**WHAT THE TASK REQUIRES:** Nothing but the lines from the one containing "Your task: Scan" to the end of the data should be returned, each exactly as written.

**TASK INPUTS:**
---+---

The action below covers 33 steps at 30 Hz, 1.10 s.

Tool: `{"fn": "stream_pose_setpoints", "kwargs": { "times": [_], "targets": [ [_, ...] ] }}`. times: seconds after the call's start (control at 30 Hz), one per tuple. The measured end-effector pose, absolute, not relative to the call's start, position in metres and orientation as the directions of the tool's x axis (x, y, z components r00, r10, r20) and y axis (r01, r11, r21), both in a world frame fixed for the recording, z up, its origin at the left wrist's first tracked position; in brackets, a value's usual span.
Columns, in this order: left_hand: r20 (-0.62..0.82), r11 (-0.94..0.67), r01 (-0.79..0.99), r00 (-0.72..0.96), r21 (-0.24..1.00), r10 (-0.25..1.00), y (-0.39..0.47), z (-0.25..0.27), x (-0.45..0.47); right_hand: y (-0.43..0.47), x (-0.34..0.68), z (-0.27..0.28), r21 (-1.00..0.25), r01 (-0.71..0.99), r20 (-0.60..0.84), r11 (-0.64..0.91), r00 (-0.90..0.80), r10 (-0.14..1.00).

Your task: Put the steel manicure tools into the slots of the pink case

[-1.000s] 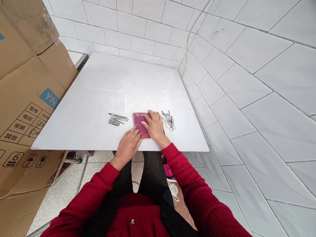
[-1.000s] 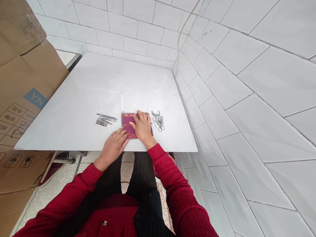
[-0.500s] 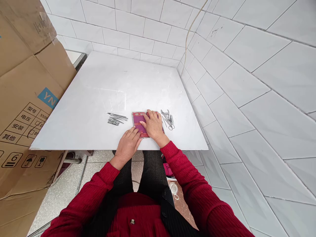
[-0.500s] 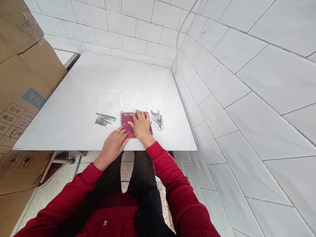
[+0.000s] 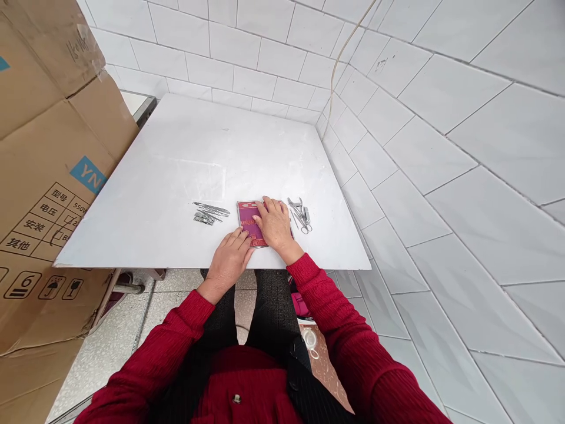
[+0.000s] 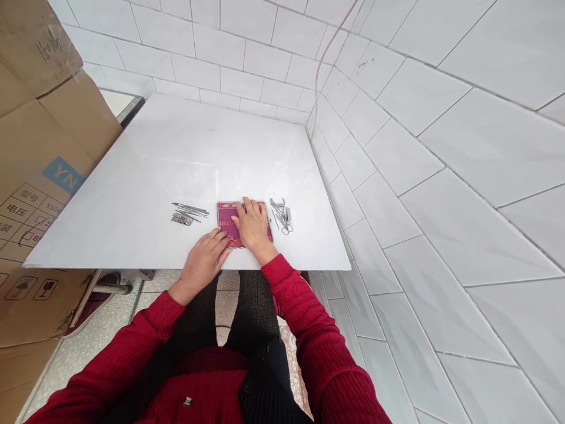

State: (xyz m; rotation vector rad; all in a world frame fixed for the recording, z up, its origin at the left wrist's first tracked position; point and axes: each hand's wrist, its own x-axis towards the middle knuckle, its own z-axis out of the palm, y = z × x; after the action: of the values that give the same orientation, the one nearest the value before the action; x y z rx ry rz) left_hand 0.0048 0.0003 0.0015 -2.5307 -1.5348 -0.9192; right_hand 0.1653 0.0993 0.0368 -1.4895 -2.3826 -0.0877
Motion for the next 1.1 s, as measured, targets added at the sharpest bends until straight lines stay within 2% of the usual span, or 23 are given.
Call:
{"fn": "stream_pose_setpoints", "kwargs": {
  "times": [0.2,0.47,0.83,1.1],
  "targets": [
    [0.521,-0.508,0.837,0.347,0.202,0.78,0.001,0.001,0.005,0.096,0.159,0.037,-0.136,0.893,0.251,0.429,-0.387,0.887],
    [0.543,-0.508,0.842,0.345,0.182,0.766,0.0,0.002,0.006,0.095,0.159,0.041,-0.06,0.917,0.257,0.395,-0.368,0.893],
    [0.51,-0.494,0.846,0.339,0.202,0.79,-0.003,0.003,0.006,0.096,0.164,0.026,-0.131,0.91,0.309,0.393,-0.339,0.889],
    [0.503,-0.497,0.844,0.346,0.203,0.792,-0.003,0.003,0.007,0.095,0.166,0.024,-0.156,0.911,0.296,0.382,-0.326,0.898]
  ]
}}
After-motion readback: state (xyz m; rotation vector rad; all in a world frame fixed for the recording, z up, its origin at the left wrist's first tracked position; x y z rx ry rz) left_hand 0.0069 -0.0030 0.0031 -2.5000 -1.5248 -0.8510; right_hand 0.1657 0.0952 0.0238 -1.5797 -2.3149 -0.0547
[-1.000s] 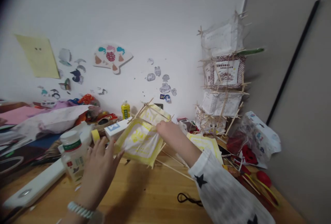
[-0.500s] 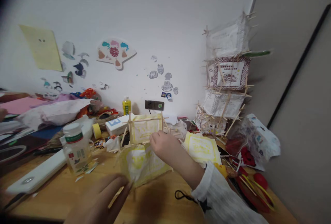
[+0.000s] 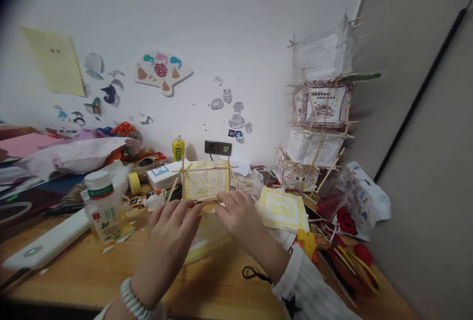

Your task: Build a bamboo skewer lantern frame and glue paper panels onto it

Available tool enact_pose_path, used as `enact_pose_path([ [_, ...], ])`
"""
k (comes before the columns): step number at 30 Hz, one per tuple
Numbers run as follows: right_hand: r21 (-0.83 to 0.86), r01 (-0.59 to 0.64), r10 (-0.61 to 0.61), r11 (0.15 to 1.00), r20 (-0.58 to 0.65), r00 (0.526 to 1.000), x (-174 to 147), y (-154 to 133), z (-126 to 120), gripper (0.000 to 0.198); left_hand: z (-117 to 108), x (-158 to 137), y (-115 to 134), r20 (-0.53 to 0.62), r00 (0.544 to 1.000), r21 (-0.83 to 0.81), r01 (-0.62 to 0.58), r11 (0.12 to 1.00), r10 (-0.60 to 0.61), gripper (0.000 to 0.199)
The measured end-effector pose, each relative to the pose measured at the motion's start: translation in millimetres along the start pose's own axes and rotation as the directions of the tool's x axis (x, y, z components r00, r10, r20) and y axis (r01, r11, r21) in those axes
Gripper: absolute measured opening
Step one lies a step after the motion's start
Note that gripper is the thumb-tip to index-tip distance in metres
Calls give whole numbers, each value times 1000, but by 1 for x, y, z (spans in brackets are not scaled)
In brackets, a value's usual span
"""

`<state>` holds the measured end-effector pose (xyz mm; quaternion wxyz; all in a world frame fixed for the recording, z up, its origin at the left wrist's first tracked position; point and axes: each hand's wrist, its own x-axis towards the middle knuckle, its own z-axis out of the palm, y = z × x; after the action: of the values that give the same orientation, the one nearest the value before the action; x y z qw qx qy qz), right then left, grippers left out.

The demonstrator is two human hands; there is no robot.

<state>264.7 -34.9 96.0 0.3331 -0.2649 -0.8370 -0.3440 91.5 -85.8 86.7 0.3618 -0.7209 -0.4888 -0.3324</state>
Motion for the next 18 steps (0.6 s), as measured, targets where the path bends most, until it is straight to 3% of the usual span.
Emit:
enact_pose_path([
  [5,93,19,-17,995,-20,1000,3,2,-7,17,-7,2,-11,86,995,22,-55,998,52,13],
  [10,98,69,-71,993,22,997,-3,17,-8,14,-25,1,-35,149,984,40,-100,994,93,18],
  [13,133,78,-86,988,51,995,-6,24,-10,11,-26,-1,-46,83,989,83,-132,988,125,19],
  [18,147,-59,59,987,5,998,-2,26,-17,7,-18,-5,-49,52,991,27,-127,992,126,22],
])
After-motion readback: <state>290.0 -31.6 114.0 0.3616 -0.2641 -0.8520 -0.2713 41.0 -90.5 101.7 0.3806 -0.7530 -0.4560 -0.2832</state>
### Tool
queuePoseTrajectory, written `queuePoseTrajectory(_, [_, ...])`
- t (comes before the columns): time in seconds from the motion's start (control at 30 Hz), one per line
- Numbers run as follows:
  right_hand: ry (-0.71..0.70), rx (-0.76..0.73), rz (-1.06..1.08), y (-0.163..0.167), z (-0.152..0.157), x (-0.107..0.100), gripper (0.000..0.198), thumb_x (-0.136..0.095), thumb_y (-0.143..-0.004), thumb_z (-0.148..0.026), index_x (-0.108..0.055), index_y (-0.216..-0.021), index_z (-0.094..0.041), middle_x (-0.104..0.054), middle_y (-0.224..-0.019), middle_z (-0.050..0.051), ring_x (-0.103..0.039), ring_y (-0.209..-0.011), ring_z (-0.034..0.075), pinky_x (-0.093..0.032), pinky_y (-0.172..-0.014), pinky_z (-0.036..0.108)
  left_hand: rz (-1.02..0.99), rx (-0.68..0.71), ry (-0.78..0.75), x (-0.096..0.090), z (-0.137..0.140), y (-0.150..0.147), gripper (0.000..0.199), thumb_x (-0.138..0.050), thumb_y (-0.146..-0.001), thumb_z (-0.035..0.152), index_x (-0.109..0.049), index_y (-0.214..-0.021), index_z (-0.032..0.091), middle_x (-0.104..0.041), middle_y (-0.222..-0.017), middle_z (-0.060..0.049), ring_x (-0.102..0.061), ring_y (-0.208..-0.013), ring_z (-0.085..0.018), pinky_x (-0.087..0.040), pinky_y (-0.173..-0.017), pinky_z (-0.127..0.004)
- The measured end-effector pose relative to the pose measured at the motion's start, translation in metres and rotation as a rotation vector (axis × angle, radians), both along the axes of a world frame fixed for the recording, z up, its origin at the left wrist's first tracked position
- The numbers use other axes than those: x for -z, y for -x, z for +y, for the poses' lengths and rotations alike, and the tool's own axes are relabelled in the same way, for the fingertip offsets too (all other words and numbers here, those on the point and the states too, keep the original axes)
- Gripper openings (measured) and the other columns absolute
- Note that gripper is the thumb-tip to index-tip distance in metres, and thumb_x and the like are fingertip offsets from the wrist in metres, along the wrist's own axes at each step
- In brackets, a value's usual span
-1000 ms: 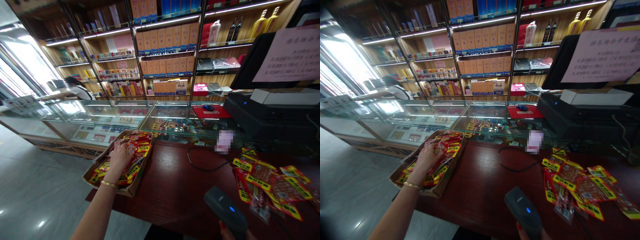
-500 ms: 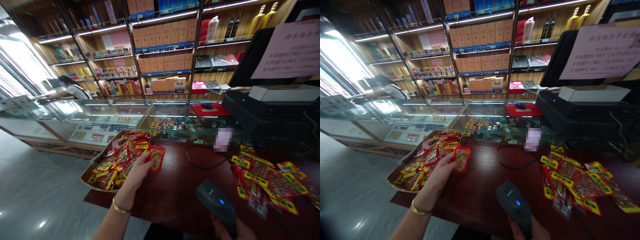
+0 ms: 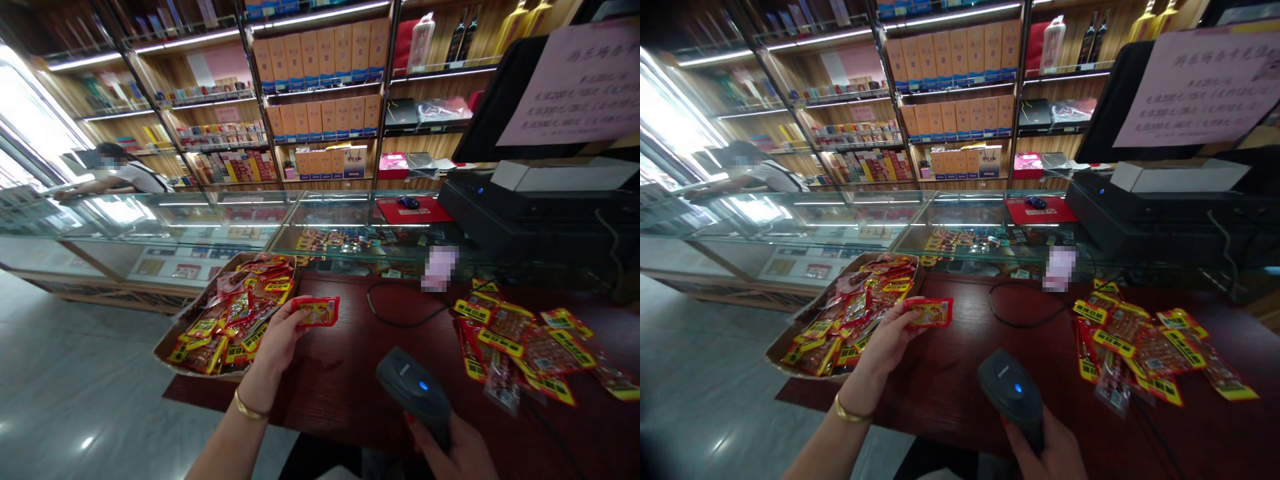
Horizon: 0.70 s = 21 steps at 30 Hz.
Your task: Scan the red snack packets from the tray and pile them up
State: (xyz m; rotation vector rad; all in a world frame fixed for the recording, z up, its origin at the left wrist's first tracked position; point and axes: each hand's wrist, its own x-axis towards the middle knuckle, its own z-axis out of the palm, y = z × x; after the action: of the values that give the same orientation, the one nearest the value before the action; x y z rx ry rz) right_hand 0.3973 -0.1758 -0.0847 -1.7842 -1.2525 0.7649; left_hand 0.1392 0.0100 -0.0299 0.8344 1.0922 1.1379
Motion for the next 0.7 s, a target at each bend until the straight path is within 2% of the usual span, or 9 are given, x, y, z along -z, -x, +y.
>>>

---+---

**RESULT FOR THIS TASK:**
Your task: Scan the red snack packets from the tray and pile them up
State: (xyz m; rotation vector rad; all in a world frame fixed for the recording, z up, its origin at the left wrist's first tracked position; point and axes: each hand's wrist, its own x-axis towards the middle knuckle, its own z-axis out of the palm, y = z × x; after the action: of the values that give the same orientation, the one nearest the value before the action; x y z rx ry rz) right_hand 0.3973 -0.1758 -0.0847 -1.7842 -1.2525 0.7649; left_hand 0.1392 0.0100 -0.0299 0.8344 1.0922 1.1379
Motion for the next 0.7 s, a target at each bend until the straight path is within 2% of the usual span, or 9 are given, x, y, z along -z, -x, +y.
>>>

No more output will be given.